== Exercise data

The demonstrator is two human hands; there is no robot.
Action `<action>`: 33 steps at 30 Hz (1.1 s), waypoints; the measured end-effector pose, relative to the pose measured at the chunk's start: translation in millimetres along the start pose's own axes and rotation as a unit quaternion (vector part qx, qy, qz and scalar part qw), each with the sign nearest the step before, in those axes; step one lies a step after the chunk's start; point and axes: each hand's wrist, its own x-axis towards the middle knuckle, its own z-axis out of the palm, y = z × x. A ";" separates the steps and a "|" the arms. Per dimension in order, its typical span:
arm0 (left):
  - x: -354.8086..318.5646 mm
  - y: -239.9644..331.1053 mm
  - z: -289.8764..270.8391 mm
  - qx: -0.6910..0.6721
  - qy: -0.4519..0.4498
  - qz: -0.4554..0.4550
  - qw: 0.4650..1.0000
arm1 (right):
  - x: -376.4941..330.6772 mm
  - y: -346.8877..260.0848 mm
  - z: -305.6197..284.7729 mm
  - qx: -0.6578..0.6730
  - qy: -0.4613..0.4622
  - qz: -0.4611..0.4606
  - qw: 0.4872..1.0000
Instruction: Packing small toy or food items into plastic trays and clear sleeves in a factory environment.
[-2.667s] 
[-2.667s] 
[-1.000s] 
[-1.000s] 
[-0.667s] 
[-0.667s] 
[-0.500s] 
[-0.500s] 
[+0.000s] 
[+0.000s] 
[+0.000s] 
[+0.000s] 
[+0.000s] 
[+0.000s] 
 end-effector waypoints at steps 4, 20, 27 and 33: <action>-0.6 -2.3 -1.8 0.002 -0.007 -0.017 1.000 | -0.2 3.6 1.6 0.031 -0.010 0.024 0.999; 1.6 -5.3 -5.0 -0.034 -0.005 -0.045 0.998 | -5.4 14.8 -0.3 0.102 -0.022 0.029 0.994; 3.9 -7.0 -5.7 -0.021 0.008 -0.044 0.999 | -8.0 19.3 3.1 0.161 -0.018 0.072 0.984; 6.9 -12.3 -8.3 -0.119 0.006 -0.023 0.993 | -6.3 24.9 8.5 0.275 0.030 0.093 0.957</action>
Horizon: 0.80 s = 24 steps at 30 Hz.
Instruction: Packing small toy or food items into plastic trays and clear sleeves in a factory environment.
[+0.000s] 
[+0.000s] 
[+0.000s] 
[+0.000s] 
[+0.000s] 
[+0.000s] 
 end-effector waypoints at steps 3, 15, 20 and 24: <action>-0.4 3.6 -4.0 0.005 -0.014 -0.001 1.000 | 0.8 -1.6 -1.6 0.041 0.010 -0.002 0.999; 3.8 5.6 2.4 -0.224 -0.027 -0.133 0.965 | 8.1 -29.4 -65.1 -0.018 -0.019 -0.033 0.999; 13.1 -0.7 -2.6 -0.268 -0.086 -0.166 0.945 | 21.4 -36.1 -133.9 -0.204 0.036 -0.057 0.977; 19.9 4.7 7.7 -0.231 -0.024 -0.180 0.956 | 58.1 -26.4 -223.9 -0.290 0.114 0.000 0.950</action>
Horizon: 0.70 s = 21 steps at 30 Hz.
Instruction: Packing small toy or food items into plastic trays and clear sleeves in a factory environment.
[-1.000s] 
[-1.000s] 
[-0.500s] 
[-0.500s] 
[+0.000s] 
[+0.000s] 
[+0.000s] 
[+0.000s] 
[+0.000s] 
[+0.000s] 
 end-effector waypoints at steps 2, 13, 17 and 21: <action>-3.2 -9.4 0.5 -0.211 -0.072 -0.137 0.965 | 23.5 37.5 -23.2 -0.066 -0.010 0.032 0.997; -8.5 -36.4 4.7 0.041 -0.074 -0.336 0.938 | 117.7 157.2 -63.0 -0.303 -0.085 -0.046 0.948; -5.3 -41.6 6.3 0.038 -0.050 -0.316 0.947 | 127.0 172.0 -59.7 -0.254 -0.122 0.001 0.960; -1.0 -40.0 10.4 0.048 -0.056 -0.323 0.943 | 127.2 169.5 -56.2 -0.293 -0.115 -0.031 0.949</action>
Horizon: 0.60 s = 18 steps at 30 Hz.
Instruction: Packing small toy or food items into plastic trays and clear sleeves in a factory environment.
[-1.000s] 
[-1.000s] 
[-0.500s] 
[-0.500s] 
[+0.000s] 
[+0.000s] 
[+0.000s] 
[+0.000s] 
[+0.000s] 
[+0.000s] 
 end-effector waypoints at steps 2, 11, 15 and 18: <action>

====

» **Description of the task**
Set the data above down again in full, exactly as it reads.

» **Answer to this exercise**
The demonstrator is two human hands; there is no robot.
Action `<action>`: 33 steps at 30 Hz (1.1 s), waypoints; the measured end-effector pose, relative to the pose measured at the chunk's start: translation in millimetres along the start pose's own axes and rotation as a unit quaternion (vector part qx, qy, qz and scalar part qw), each with the sign nearest the step before, in those axes; step one lies a step after the chunk's start; point and axes: each hand's wrist, its own x-axis towards the middle knuckle, its own z-axis out of the palm, y = z × x. A ";" separates the steps and a "|" the arms. Per dimension in order, its typical span:
arm0 (left):
  - x: -354.8086..318.5646 mm
  - y: -239.9644..331.1053 mm
  - z: -289.8764..270.8391 mm
  - qx: -0.6910..0.6721
  - qy: -0.4519..0.4498
  - qz: -0.4554..0.4550
  - qw: 0.4650..1.0000
arm1 (right):
  - x: -376.4941..330.6772 mm
  - y: -346.8877..260.0848 mm
  - z: -305.6197..284.7729 mm
  - qx: -0.6578..0.6730
  - qy: -0.4613..0.4622
  - qz: -0.4611..0.4606
  - qw: 0.4872..1.0000
Instruction: Packing small toy or food items into plastic trays and clear sleeves in a factory environment.
[-2.667s] 
[-2.667s] 
[-1.000s] 
[-1.000s] 
[-0.667s] 
[-0.667s] 
[-0.500s] 
[-0.500s] 
[+0.000s] 
[+0.000s] 
[+0.000s] 
[+0.000s] 
[+0.000s] 
[+0.000s] 
 end-effector waypoints at steps 4, 20, 27 and 33: <action>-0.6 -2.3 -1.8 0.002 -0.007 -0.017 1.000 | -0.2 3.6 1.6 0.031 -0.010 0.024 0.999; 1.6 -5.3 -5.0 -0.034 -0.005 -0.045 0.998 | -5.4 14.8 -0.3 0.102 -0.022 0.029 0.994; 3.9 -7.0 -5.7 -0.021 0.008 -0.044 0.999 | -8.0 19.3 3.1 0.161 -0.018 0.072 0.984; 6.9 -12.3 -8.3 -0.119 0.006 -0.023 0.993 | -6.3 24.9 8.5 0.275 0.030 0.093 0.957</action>
Horizon: 0.80 s = 24 steps at 30 Hz.
Instruction: Packing small toy or food items into plastic trays and clear sleeves in a factory environment.
[+0.000s] 
[+0.000s] 
[+0.000s] 
[+0.000s] 
[+0.000s] 
[+0.000s] 
 end-effector waypoints at steps 3, 15, 20 and 24: <action>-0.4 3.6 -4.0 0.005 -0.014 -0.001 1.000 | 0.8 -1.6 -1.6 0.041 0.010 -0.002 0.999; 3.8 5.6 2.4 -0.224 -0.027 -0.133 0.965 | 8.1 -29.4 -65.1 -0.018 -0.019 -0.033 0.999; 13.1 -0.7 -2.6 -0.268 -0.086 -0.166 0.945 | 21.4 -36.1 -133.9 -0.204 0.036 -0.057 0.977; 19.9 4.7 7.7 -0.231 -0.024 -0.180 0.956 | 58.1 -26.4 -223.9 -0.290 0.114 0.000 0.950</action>
Horizon: 0.70 s = 21 steps at 30 Hz.
Instruction: Packing small toy or food items into plastic trays and clear sleeves in a factory environment.
[-1.000s] 
[-1.000s] 
[-0.500s] 
[-0.500s] 
[+0.000s] 
[+0.000s] 
[+0.000s] 
[+0.000s] 
[+0.000s] 
[+0.000s] 
 end-effector waypoints at steps 2, 13, 17 and 21: <action>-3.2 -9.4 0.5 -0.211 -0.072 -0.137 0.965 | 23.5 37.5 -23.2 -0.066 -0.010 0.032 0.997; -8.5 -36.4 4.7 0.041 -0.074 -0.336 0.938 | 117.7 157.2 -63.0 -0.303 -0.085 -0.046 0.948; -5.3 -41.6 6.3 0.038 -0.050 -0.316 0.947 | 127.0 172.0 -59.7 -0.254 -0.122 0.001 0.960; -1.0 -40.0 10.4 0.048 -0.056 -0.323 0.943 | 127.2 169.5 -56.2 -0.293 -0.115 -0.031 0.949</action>
Horizon: 0.60 s = 18 steps at 30 Hz.
Instruction: Packing small toy or food items into plastic trays and clear sleeves in a factory environment.
[-1.000s] 
[-1.000s] 
[-0.500s] 
[-0.500s] 
[+0.000s] 
[+0.000s] 
[+0.000s] 
[+0.000s] 
[+0.000s] 
[+0.000s] 
 end-effector waypoints at steps 2, 11, 15 and 18: <action>

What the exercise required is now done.